I told her the dress was for a lady who was soon to be married but was currently unwell. The girl called over a couple of colleagues and the three of them had a very excited time, producing pattern-books, unrolling bolts of cloth, sifting through buttons. I could tell they had formed a picture of the bride as a sort of romantic invalid. ‘Will the lady be able to walk?’ they asked me delicately, and, ‘Will her hands bear gloves?’ I thought of Caroline’s thick strong legs, her well-shaped, work-spoiled fingers … We settled on a plain, slim-belted dress, in some light, fawn material I hoped would suit her brown hair and hazel eyes; and for her head and hands I ordered simple sprays of pale silk flowers. The whole ensemble cost just over eleven pounds, and took all my clothing coupons. Once I’d started to spend, however, I found a queasy sort of pleasure in keeping going. A few doors down from the ladies’ outfitters was Leamington’s best jeweller. I went in, and asked to see their selection of wedding-rings. They didn’t have many, and most were utility rings: nine-carat, light and brassy, looking to me like something from Woolworth’s. From a more expensive tray I picked out a simple gold band, slender but heavy, at fifteen guineas. My first motor car had cost me less. I wrote the cheque with a nervous flourish, trying to give the impression that I dispensed such sums every day.

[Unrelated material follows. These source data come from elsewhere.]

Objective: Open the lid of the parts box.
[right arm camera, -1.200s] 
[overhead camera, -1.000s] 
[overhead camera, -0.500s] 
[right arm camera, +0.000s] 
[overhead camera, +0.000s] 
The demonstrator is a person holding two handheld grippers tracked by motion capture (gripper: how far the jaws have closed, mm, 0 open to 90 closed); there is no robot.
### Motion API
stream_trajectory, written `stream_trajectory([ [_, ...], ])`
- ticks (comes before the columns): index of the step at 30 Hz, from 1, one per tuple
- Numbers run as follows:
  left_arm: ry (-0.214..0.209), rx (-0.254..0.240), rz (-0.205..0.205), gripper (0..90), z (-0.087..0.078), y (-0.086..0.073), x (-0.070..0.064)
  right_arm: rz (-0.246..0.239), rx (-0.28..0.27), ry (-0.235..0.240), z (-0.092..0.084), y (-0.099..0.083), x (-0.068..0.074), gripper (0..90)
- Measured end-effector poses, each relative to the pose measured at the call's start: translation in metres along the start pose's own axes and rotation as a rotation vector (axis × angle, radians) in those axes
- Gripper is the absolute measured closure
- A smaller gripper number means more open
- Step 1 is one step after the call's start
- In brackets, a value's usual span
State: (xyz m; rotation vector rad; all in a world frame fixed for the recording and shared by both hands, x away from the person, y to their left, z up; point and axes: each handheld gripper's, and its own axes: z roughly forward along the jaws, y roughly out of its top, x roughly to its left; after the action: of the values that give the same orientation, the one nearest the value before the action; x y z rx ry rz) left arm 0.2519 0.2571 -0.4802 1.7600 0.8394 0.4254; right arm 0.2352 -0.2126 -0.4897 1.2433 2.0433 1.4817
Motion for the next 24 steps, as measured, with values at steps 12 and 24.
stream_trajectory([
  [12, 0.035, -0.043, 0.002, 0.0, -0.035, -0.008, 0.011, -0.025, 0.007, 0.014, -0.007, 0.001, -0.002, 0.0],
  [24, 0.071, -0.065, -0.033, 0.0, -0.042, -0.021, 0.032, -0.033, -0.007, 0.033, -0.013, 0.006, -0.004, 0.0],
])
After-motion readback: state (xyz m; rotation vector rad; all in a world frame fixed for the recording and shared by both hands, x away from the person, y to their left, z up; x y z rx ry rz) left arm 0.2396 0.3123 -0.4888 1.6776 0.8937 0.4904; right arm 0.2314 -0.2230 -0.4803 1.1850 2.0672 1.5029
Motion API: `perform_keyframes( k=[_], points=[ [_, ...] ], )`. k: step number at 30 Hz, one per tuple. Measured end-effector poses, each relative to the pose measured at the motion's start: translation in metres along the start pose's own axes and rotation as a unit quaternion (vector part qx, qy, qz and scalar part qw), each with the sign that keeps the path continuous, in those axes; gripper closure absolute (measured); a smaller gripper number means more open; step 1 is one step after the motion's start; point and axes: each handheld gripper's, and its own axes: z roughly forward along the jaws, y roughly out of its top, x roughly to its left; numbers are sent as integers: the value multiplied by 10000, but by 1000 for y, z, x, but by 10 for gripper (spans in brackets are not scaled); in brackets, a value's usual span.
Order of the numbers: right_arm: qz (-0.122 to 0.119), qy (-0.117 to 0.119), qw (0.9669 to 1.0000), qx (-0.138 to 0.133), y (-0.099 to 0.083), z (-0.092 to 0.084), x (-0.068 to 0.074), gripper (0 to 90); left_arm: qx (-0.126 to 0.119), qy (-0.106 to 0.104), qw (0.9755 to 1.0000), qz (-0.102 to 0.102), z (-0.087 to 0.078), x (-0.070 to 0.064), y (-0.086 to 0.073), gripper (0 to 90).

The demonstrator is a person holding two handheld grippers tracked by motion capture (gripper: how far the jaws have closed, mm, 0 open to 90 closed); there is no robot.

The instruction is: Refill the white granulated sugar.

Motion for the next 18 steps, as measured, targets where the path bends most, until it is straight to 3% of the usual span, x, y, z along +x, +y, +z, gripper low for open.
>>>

I had to leave the ring at the jeweller’s, to be slightly expanded to what I had calculated as Caroline’s size. So I drove home with nothing to show for the money I had spent, my bravado failing with every mile, my knuckles paling on the steering-wheel as I thought over what I’d done. I passed the next few days in the grip of a bachelor’s panic, going wildly through my accounts, asking myself how the hell I meant to support a wife anyway; worrying again about the Health Service. In despair I went to see Graham—who laughed at me and gave me a whisky, and finally managed to calm me down.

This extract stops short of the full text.